Indian J Hum Genet. 2013 Jul;19(3):352-4. doi: 10.4103/0971-6866.120822.
Structural hemoglobin (Hb) variants are mainly due to point mutations in the globin genes resulting in single amino acid substitutions. Until date, about 200 alpha chain variants have been identified and they are usually detected during the hemoglobinopathy screening programs. Under a community control program for hemoglobinopathies, which involved screening of antenatal cases followed by prenatal diagnosis if indicated. Here, we report a rare alpha globin gene variant Hb Fontainebleau [a21(B2)Ala>Pro] detected in the heterozygous condition in a 35-year-old pregnant lady screened during this program. This is the second report of this alpha globin variant from India. Unlike the earlier case from India where Hb Fontainebleau was reported in a neonate who was also a carrier of Hb Sickle and had no clinical problems, this case presented with a bad obstetric history associated with the secondary infertility. However, the presence of the variant and the obstetric complications may be unrelated.

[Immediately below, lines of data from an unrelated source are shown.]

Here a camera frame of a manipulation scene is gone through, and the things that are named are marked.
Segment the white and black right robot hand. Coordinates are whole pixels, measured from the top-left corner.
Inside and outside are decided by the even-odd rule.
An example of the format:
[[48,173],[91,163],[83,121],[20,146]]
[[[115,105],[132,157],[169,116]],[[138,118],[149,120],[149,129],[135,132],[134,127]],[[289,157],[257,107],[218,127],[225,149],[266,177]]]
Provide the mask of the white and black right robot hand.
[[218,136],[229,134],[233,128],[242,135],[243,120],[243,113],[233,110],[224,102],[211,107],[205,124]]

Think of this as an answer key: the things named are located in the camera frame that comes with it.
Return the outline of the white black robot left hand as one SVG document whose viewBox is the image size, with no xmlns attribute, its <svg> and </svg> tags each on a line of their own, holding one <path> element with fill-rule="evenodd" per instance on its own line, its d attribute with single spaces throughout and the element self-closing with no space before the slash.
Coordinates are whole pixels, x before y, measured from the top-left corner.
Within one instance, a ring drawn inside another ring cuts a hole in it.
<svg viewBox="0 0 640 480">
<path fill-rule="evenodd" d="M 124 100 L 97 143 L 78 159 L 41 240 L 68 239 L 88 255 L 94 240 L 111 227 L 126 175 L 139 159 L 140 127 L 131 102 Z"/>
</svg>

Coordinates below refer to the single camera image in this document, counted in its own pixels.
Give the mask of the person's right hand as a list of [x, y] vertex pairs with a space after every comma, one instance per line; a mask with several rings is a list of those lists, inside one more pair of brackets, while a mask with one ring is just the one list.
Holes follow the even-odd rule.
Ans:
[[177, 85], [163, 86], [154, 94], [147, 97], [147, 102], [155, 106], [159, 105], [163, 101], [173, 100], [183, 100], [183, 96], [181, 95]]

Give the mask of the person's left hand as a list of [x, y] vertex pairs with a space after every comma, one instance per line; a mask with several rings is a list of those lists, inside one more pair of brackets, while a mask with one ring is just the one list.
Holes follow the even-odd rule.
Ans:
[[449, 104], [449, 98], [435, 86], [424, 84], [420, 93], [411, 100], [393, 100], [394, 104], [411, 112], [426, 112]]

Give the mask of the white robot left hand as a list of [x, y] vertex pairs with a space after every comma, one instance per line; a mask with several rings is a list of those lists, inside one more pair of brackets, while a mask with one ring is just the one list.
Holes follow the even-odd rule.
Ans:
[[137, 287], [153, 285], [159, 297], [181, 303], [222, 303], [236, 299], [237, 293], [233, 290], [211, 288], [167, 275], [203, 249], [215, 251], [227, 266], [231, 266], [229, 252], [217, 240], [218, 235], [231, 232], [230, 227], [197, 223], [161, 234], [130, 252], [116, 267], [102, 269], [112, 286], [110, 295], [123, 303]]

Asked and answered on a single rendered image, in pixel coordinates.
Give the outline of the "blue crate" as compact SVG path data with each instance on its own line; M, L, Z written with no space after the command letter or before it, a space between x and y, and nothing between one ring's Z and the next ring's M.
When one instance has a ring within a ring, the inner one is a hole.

结构性血红蛋白(Hb)变异主要是由于珠蛋白基因中的点突变导致单个氨基酸替代。迄今为止,已鉴定出约200种α链变异,它们通常在血红蛋白病筛查项目中被检测到。在一个血红蛋白病社区控制项目中,该项目包括对产前病例进行筛查,如有必要则进行产前诊断。在此,我们报告在该项目筛查的一名35岁孕妇中检测到一种罕见的α珠蛋白基因变异Hb枫丹白露 [α21(β2)丙氨酸>脯氨酸],其为杂合状态。这是该α珠蛋白变异在印度的第二篇报道。与印度之前报道的病例不同,之前报道的是一名新生儿携带Hb枫丹白露,同时也是Hb镰刀型的携带者且无临床问题,而本病例有不良产科病史并伴有继发性不孕。然而,变异的存在与产科并发症可能并无关联。